Orientação Jurisprudencial 307 - SDI-I TST

OJ 307 - Intervalo intrajornada (para repouso e alimentação). Não concessão ou concessão parcial. Lei nº 8.923/94. (DJ 11.08.2003)

Após a edição da Lei nº 8.923/1994, a não-concessão total ou parcial do intervalo intrajornada mínimo, para repouso e alimentação, implica o pagamento total do período correspondente, com acréscimo de, no mínimo, 50% sobre o valor da remuneração da hora normal de trabalho (art. 71 da CLT).
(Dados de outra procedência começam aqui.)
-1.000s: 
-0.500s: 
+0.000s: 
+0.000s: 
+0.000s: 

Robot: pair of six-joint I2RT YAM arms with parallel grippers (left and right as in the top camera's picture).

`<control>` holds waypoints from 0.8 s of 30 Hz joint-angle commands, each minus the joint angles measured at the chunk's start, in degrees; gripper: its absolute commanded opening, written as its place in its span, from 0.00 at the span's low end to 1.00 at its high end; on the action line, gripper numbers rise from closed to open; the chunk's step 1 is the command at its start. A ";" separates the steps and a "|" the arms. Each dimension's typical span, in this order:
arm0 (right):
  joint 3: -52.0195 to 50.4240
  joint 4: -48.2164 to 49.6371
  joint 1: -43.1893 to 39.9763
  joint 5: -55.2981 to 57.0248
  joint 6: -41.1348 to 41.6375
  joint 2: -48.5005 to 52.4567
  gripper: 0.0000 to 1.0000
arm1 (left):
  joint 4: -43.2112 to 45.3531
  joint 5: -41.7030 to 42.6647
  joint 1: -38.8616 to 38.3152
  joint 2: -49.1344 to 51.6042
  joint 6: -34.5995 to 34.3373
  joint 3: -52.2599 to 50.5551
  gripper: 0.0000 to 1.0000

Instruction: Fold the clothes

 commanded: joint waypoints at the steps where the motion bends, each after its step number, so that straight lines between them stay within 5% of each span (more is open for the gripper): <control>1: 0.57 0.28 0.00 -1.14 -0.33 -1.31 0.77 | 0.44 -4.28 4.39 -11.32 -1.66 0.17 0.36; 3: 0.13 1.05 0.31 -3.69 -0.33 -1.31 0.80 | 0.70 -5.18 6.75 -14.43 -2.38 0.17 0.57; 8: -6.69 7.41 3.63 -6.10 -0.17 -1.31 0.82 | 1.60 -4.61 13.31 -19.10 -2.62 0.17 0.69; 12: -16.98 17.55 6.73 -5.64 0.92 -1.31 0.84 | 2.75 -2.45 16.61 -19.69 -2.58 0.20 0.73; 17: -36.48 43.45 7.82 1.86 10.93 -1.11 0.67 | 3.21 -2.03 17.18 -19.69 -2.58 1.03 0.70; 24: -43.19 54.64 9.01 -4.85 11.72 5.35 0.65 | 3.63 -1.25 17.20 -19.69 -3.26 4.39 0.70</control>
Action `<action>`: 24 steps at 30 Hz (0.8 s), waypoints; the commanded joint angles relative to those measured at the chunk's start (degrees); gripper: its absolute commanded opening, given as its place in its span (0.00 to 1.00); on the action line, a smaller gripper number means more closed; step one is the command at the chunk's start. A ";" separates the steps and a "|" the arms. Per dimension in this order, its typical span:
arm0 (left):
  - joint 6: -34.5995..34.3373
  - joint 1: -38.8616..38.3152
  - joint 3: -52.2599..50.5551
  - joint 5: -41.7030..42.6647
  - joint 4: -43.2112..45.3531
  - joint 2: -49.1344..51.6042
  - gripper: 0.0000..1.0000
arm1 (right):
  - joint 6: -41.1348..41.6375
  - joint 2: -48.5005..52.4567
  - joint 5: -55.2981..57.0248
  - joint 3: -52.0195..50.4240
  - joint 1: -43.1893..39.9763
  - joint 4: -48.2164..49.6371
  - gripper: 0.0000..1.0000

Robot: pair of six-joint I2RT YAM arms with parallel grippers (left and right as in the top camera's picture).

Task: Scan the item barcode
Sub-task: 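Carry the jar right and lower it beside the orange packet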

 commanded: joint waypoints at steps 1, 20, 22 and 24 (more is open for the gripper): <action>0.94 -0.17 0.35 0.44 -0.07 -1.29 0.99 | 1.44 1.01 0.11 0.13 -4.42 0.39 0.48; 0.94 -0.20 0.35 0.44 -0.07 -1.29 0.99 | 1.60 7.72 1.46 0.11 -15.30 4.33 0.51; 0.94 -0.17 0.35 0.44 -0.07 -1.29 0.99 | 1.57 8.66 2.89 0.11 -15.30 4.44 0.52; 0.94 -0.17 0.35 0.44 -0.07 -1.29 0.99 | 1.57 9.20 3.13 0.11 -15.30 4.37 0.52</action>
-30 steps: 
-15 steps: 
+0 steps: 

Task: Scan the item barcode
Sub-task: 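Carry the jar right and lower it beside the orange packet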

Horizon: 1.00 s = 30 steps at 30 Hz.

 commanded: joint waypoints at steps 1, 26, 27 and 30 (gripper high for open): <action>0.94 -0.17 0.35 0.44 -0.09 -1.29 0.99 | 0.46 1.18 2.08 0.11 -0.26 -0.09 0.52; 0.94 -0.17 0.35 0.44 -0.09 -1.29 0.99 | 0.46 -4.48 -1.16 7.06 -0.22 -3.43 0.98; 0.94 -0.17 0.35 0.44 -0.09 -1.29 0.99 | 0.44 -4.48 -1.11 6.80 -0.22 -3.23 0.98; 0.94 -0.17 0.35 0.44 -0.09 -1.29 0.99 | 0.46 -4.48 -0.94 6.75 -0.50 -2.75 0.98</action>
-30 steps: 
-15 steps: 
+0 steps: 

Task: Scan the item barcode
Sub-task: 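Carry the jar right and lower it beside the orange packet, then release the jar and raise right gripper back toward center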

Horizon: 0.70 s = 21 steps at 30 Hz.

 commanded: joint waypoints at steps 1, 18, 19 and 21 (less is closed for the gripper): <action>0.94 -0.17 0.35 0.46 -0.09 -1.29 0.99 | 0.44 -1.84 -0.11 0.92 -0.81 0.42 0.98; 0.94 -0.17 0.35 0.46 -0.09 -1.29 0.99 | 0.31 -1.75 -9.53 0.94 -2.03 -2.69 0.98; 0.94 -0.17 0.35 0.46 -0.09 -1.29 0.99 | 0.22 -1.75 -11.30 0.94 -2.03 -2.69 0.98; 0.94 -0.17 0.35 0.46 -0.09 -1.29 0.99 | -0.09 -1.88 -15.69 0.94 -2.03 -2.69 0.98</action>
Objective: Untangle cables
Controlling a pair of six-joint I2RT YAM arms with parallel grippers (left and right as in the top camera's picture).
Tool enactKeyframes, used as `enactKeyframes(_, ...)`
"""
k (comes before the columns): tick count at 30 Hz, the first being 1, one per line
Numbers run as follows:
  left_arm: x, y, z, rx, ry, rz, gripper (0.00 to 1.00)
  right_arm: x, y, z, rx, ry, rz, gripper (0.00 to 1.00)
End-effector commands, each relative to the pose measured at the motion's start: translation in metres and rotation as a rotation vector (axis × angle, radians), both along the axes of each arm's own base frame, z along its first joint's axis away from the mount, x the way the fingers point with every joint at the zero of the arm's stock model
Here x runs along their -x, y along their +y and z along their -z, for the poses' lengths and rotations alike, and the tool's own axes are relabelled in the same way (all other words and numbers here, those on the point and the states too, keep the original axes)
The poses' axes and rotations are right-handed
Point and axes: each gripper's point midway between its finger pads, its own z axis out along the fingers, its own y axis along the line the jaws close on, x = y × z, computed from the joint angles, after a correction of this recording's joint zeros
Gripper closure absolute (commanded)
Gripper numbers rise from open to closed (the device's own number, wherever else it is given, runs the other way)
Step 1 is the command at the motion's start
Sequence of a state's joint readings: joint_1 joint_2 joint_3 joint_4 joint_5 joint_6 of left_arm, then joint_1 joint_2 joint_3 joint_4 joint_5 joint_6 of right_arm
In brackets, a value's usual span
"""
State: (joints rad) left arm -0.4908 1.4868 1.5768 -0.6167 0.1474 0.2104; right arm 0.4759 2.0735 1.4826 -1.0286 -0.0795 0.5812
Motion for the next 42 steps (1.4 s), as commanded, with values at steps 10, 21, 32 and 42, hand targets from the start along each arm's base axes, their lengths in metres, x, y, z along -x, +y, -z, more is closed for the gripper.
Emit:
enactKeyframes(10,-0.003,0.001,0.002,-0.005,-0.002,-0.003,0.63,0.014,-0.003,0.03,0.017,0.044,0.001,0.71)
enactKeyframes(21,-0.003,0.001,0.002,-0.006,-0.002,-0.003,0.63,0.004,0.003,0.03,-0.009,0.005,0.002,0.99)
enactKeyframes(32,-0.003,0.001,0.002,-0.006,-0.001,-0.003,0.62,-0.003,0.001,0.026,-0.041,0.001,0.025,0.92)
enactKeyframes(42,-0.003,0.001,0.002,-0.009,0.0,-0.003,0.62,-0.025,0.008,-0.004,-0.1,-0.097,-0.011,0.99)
Com a edição da Orientação Jurisprudencial 307, da SDI-I do TST, a Corte Máxima do Judiciário Trabalhista cristalizou entendimento no sentido de que a violação, ainda que parcial, ao intervalo para refeição e descanso, gera o dever de o empregador pagar ao empregado o tempo integral do intervalo - 01 hora para os empregados-padrão - como hora extra.

Nesse sentido, se o empregado não pode usufruir tempo algum à título de intervalo dentro de sua jornada de trabalho, ou se pode usufruir de apenas 10 minutos, de 30 minutos, ou 40 minutos, pouco importa, pois de todas as formas não houve a fruição integral do tempo de descanso necessário para que pudesse recuperar suas forças, e restabelecer sua condição plena de trabalho.

Entende o TST que, na hipótese de intervalo para refeição e descanso não concedido ou concedido parcialmente, houve desrespeito ao cerne da norma jurídica contida no art. 71, § 4º da CLT, que procura proteger a saúde do trabalhador.

E mais, referido pagamento, por ter sido considerado tempo à disposição do empregador a violação ao tempo de descanso mínimo, deve ser remunerado como hora extra, devidamente acrescido, pois, do adicional legal ou convencional.